Il est vain de créer des architectures de principes, qui n'ont aucune base réelle, et qui satisfont, uniquement, l'orgueil de leur créateur.

Un Tel sentit avec justesse qu'il importait avant tout de faire jaillir la sensibilité profonde de son être, telle une source pure cachée sous le feuillage des rythmes et des couleurs. Il comprit que l'anarchisme des uns et l'impérialisme des autres, que le classicisme ou le romantisme, que tous les «ismes» modernes ne sont que des voiles flottantes, ravissant à nos yeux la déesse lumineuse, la superbe Isis, dont les hommes, inlassablement, rêvent de connaître l'immatériel visage.

ISMES ET CRATES

Les temps étaient défunts où le poète pouvait chanter:

La gloire est une couronne

Faite de roses et de lauriers.

Un Tel eût aimé exprimer ses idées en quelques mots concis et créer des œuvres peuplées d'idées claires. Mais il connut la vanité d'un tel effort. Ecrire un drame où l'on exalte l'héroïsme d'une vie simple, aux prises avec les passions, et qui sait les dompter, faire une gerbe étincelante et naïve de poèmes sont de pures folies. Des sages dirent à Un Tel: «Inventez un isme, découvrez un crate, tel est le secret de la réussite. Créez un mot, enfoncez-le comme un clou d'or dans la vieille boiserie littéraire.» Un Tel dédaigna le conseil des sages. Il s'en fut chez un isolé des lettres, un des maîtres dont l'art sobre, image de leur vie, l'enchantait.

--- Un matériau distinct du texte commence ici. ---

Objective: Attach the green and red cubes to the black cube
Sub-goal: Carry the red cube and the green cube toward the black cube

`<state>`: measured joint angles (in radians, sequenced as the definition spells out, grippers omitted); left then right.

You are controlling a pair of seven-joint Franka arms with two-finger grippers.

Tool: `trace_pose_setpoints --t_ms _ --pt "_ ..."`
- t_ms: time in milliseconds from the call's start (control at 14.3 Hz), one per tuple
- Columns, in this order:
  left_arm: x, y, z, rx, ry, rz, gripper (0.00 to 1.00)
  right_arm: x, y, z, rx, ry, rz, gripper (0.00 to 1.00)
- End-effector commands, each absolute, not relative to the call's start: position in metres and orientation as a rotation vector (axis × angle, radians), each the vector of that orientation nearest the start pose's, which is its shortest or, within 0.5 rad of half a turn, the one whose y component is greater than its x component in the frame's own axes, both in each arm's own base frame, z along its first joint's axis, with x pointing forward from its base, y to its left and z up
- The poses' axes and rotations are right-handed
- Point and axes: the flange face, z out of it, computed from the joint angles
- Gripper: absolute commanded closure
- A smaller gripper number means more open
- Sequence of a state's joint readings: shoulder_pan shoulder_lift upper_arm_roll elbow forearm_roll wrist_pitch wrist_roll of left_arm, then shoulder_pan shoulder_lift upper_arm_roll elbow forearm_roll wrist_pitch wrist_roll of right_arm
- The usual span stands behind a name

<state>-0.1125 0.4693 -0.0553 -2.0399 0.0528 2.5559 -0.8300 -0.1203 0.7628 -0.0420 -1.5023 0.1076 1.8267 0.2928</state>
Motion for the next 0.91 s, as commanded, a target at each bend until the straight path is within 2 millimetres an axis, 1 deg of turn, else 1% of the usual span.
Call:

—Vous avez du courage d'écrire à notre époque. Enfin, vous êtes jeune, il vous faudra beaucoup de courage. Je ne veux pas vous désespérer; mais comment peut-on écrire encore?

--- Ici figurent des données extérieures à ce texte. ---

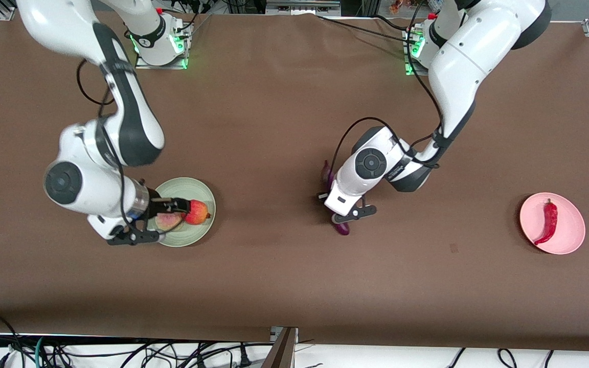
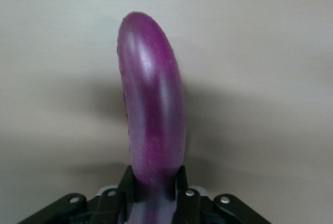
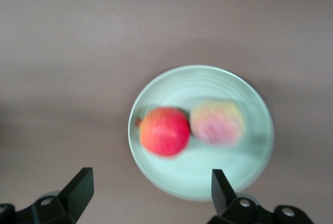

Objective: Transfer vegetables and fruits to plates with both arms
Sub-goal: 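Carry the eggplant onto the pink plate while the right gripper returns to rest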

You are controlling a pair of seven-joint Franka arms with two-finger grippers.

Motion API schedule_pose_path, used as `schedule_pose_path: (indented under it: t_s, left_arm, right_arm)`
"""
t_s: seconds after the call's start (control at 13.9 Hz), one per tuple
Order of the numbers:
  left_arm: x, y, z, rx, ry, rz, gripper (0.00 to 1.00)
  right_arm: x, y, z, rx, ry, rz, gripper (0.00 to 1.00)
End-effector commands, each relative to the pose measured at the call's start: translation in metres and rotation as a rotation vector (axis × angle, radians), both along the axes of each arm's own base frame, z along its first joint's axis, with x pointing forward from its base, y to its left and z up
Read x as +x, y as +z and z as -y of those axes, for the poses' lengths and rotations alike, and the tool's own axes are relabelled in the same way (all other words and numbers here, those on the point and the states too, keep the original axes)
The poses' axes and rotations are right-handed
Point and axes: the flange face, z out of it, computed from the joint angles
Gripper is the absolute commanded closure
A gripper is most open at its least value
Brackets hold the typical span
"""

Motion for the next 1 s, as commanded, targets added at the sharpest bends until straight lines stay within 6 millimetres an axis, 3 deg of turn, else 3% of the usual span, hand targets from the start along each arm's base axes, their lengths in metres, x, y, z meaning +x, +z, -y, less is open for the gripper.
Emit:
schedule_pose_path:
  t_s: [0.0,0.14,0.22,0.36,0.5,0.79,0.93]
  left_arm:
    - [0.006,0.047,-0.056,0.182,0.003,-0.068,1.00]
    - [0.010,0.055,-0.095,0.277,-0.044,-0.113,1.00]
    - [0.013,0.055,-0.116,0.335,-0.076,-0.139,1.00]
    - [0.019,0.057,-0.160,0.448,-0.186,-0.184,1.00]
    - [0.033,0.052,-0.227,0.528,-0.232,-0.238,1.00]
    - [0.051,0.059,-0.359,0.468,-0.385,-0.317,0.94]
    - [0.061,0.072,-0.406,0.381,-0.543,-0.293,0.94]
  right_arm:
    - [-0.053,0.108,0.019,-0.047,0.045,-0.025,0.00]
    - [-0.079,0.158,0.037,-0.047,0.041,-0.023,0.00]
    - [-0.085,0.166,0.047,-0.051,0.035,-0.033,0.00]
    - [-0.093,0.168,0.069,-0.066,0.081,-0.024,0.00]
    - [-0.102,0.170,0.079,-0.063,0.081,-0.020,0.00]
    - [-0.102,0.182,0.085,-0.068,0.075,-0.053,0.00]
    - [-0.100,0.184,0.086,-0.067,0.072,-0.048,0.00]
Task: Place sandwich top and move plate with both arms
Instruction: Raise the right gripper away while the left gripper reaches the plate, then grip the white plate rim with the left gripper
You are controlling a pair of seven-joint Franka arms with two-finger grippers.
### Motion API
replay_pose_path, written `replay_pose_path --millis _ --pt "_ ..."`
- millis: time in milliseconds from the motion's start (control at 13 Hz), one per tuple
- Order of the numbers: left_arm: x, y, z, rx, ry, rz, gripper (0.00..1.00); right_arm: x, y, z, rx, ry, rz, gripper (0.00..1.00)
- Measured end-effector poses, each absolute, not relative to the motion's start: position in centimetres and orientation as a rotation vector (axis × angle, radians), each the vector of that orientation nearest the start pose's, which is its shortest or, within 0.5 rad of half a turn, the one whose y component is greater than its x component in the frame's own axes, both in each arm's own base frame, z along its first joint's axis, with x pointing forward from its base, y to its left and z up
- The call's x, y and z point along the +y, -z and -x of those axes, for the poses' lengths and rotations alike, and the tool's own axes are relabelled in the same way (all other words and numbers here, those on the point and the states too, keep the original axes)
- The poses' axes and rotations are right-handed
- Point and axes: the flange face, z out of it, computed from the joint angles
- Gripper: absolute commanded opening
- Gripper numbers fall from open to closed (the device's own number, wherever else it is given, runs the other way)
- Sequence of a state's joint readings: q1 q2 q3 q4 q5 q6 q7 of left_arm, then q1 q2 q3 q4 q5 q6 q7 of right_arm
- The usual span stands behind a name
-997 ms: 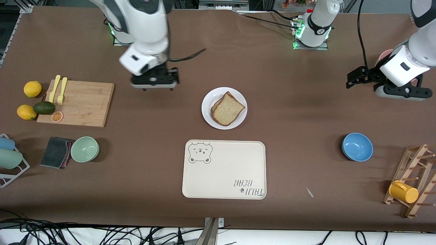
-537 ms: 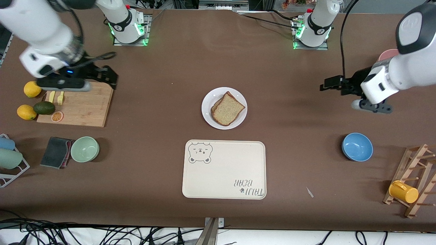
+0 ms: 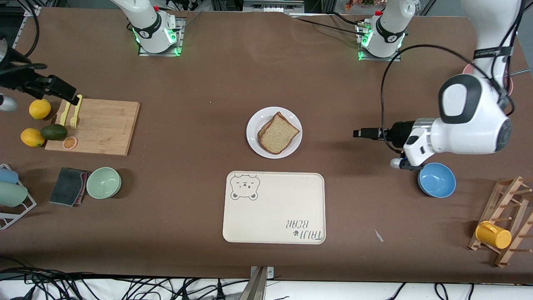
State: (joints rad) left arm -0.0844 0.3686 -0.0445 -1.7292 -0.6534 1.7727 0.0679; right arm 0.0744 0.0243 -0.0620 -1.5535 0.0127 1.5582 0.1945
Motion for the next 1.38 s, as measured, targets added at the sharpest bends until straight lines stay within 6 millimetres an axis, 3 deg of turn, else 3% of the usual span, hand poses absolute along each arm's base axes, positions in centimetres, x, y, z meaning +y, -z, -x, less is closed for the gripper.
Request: replay_pose_path --millis 77,307,383,537,767,843,1380 --pt "-14.6 -35.0 -61.1 0.049 0.44 -2.483 0.98 0.7 -61.6 -56.2 0.29 -0.038 3.119 1.0" --pt "-19.2 -30.3 -60.9 -0.02 0.451 -2.358 0.8 1.3 -61.2 -57.0 0.274 -0.043 3.122 1.0" --pt "-19.7 -28.6 -60.9 -0.054 0.442 -2.298 0.69 1.6 -61.2 -57.3 0.267 -0.038 3.123 1.0" --pt "-20.1 -24.8 -60.8 -0.117 0.411 -2.199 0.64 2.3 -61.4 -57.6 0.246 -0.019 3.123 1.0" --pt "-20.2 -19.4 -60.4 -0.222 0.328 -2.11 0.46 2.6 -61.9 -57.7 0.241 0.005 3.112 1.0" --pt "-20.3 -18.1 -60.2 -0.255 0.319 -2.102 0.46 2.7 -62.3 -57.7 0.241 0.021 3.107 1.0" --pt "-24.5 -15.8 -59.0 -0.32 0.285 -2.164 0.47 3.1 -62.8 -58.2 0.206 0.082 3.076 1.0"
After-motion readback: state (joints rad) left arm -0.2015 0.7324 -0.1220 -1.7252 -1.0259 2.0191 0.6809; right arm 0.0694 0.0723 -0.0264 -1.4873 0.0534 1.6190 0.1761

Ayant dit, triste et grave en sa maison froide, le maître reprit la plume un instant délaissée.

Un Tel avait rêvé une poésie énergique et vivante. Il lui apparaissait que la mission du poète était de faire visiter aux hommes des jardins irréels et merveilleux: d'héroïser la roulotte et le chemin, d'illuminer la vie simple et pénible des travailleurs. Loin du bluff et du snobisme des écoles, il voulait chanter, libre oiseau à qui l'on ne peut rogner les ailes. Certes, les poètes utilitaires, normaliens ivres de succès, fondateurs d'écoles, surenchéristes forcenés, méprisaient Un Tel. Les esclaves ont toujours détesté l'affranchi. Il ne voulut point former une faction nouvelle; il refusa d'associer à son art une politique arriviste et brutale. Ce fut un homme libre.